Let’s assume that Porta Nigra means “black door,” which could potentially have a serious spooky factor. It would also mean that these Germans spend their evenings traveling by auto to the nearby cities of Frankfurt or Cologne to crawl the dark alleys and abandoned abattoirs looking for nightlife with which to engage. Perhaps at the end of a dead end alley they found a doorway framed in rancid, termite-infested wood with a black door hanging loosely between head and sill. Knocking on the door brought forth a scuffling sound as a large, leather-clad man slowly pried loose the rusted hinges to peer out asking “vas is ze password?” As his eyes trained themselves to the darkness, he could make out three well-clad shapes. Men, in their mid to early 30s, wearing tweed, leather and greatcoats. No password required.
Ushering them into the abandoned slaughterhouse, the bass could probably be felt pumping in what used to be the freezer section. A few meat hook swung softly in the lowly lit room; sawdust dampening their footfalls. There must have been a large metal door that looked as if it had been pulled from the National Bank of Germany blocking their entrance to the more raucous areas of the structure. A quick turn of the wheel and the withdrawal of a few precise pistons that clicked loudly into place would allow the giant machine to swing open revealing a room lit by blacklight, low light and a few well-placed strobes. Impossibly beautiful people likely danced and swayed in a myriad of different levels of dress. Some, using long legs to propel their barely clad body forth into other members of this occult alliance clad head-to-toe in leather and furs. Long hair whipped back and forth between strobes, and sweat glistened on the likely excessive amount of bare skin.
The heroes of the story, known only by their secret monikers, strode forth into the sea of people, their bodies already beginning to spring into action. They were home. The dance floor, champagne room and unspeakable erotic dungeon their playgrounds. Blades flashed and fangs glistened as they prepared to enjoy eternal night among their brothers and sisters.

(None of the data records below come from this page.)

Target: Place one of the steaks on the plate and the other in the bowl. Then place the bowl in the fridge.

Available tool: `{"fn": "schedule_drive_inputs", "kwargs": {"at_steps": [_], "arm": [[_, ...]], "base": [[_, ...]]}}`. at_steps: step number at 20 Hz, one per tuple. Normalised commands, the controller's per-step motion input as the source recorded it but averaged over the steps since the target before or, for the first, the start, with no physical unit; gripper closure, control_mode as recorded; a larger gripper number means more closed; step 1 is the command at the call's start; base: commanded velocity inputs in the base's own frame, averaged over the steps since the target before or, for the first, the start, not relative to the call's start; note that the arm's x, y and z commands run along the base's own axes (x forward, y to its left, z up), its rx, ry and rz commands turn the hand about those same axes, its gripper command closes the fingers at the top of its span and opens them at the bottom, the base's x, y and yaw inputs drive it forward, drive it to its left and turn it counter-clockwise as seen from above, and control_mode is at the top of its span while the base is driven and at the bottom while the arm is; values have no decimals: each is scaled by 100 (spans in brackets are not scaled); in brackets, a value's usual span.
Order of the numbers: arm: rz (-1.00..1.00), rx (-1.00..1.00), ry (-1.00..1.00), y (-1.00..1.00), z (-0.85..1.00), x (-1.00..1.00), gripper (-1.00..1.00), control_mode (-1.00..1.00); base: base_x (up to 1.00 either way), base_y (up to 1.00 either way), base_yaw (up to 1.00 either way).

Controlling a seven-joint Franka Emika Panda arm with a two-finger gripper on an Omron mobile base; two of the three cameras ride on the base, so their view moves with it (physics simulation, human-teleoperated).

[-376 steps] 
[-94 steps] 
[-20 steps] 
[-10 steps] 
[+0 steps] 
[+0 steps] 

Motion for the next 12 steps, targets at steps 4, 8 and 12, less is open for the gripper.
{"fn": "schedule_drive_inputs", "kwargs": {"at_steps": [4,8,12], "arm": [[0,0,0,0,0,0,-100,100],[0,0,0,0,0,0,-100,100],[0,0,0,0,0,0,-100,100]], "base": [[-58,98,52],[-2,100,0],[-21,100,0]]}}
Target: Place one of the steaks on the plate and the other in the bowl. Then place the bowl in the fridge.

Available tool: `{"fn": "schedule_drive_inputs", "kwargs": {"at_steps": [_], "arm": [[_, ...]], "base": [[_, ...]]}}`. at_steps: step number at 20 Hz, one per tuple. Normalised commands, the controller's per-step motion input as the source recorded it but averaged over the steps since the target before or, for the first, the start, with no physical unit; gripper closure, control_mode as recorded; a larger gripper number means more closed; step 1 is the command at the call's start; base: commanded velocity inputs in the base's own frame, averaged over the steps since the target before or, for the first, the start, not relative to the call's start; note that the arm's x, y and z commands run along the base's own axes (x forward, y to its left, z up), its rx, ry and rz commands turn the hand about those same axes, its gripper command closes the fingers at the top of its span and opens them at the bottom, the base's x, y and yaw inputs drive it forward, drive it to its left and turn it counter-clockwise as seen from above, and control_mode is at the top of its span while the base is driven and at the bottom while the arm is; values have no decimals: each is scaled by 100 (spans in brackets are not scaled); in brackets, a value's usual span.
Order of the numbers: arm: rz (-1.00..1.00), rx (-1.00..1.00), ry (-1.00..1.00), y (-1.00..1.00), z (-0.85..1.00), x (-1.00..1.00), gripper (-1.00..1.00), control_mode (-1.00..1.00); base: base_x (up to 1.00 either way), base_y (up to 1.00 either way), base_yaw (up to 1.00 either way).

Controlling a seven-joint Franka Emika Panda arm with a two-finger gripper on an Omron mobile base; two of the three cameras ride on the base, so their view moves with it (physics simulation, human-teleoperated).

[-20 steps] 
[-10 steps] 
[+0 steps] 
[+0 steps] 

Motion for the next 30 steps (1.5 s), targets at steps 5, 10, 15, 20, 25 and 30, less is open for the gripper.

“Die Augen des Basilisken” represents a highlight on Schöpfungswut, as the relentlessness of the track combines with group vocals (some clean) to push the envelope of aggression and vanguard artistry. Of all the tracks here, it’s “Die Augen des Basilisken” that will hook old fans to Porta Nigra’s attempt to pivot their sound. Yet, while some of the old themes stand out, the “new” melody belies the unsettling industrial aura that made Porta Nigra albums of yore so successful. The lead guitar, even in this track, contains melodies and pacing that begins to border on the atmospheric world of black metal—certainly not a welcome addition to their prior perfect takes on urban decay and the sexual insanity and mental collapse that comes with the energy of a dingy urban landscape.
While Porta Nigra may never again reach the heights of Fin de Siècle, an album that made fans in some of the most unexpected corners of Finland, Kaiserschnitt was at least a coherent and cohesive follow up—almost something of a concept album. Schöpfungswut represents something wholly new for the band. The ambient electronics and industrial floorboards that so anchored their music in a German sound being stripped away has left the band stuck like a piece of meat on a rusted hook. Further, the ferocity of the vocals, and more likely the lack of clean and / or choir vocals, has taken some of the spook and horrifying aura out of their music.
Further muddying the already convoluted stream is the lack of Tongue’s signature militaristic delivery that was so keenly attuned to the mechanic, machine-like sound of guitars on Fin de Siècle. Another aspect lacking on Schöpfungswut is the brilliant use of old propaganda-sounding samples that helped anchor Porta Nigra’s music in a timeless romanticism of uglier phases of European history. This isn’t to say that their new album is a failure or perhaps bad. What it is, however, is a let down for fans that looked to Porta Nigra for such a unique industrialist take on black metal so lacking since the late 90s. Traditionalism, while nothing to scoff at, is simply not what Porta Nigra does best. And with life on earth so very brief, why shouldn’t a band, collective or single person always strive for their very best?